Ile de France Mobilités a réalisé une nouvelle Enquête Globale Transports sur des données de 2018. On y apprend d'abord qu'on dénombre environ 43 millions de déplacements par jour dans la Région avec une distance moyenne parcourue de 18 km. La marche en assure 17 millions et les transports en commun 9,4 millions, en hausse soutenue, respectivement de 9 et 14 % par rapport à l'enquête de 2010. En revanche, la voiture, qui assure encore 14,8 millions de trajets, est en baisse de 4,8 % sur cette période. L'usage des motos et scooters chute d'un quart dans le même temps. La croissance la plus forte revient au vélo, progressant d'un tiers, mais restant encore anecdotique avec 840 000 trajets quotidiens.

On note aussi que les deux tiers des déplacements font moins de 3 km et 75 % n'excèdent pas 5 km.

Ces quelques chiffres font relativiser la situation des transports en commun : l'usage est important, mais il est surtout concentré dans la zone dense et la saturation des lignes ferroviaires (métro, RER, Transilien) ne doit pas masquer un usage relativement faible hors du coeur de l'Ile de France, du fait de services de moindre consistance et d'un modèle d'urbanisme extensif bien moins favorable aux transports en commun.
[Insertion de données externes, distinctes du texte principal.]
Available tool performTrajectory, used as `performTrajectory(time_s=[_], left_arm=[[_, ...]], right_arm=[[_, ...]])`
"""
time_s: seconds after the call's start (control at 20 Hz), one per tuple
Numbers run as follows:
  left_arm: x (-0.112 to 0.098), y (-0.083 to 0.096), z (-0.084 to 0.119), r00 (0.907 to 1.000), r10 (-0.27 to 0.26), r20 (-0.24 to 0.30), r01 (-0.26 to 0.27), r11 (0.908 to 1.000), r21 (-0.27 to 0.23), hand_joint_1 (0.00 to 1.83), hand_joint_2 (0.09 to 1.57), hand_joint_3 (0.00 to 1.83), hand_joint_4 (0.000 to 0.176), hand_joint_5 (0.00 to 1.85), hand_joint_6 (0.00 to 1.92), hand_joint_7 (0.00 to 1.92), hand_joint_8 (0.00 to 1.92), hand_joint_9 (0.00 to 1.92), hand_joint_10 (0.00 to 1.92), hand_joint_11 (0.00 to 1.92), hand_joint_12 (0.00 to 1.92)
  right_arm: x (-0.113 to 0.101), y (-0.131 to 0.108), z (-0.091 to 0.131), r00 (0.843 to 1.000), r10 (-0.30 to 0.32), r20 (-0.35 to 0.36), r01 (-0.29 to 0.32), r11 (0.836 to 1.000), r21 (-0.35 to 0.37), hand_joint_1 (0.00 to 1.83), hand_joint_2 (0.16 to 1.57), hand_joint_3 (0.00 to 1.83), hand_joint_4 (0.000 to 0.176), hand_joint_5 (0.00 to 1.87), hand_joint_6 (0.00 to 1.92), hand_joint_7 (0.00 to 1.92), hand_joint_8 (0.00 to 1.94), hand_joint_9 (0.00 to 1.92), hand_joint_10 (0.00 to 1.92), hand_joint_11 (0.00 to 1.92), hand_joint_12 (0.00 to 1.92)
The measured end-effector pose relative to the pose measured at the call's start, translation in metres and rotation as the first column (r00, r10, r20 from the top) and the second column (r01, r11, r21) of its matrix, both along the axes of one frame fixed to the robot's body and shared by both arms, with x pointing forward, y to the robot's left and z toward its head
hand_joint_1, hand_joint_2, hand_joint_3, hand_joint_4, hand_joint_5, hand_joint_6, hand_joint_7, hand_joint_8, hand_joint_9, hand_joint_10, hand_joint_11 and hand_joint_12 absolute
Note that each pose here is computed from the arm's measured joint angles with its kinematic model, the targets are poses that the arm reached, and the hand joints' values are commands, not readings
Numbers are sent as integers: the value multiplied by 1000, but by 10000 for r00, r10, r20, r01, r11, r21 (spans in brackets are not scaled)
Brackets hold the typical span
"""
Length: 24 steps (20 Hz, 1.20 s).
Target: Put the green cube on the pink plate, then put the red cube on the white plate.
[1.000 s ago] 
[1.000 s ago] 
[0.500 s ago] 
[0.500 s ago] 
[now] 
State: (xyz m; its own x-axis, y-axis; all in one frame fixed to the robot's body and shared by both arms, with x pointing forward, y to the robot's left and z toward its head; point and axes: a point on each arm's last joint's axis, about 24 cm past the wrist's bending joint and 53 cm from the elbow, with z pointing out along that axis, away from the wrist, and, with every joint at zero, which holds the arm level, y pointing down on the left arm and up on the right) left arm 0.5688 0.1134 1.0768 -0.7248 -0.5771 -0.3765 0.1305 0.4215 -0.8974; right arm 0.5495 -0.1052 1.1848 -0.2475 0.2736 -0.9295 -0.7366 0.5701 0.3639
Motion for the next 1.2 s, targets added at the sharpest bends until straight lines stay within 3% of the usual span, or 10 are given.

On compte:

  • 8,8 millions de déplacements dans Paris (2,2 millions d'habitants),
  • 3,2 millions entre Paris et la petite couronne,
  • 1,3 millions entre Paris et la grande banlieue,
  • 11,9 millions au sein de la petite couronne (4,6 millions d'habitants),
  • 15 millions au sein de la grande couronne (5 millions d'habitants),
  • 2,4 millions entre petite et grande couronne.

Ces résultats montrent aussi que les grands investissements engagés auront tout juste pour effet d'absorber la hausse de trafic d'ici leur mise en service, et qu'il ne faut pas se limiter à ces opérations à haute visibilité qui concernent surtout les trajets les plus longs. Pour les courts et moyens parcours, c'est plutôt par un coup d'accélérateur sur les offres d'autobus, d'autocars et de nouvelles lignes de tramway que le report modal pourra avoir lieu.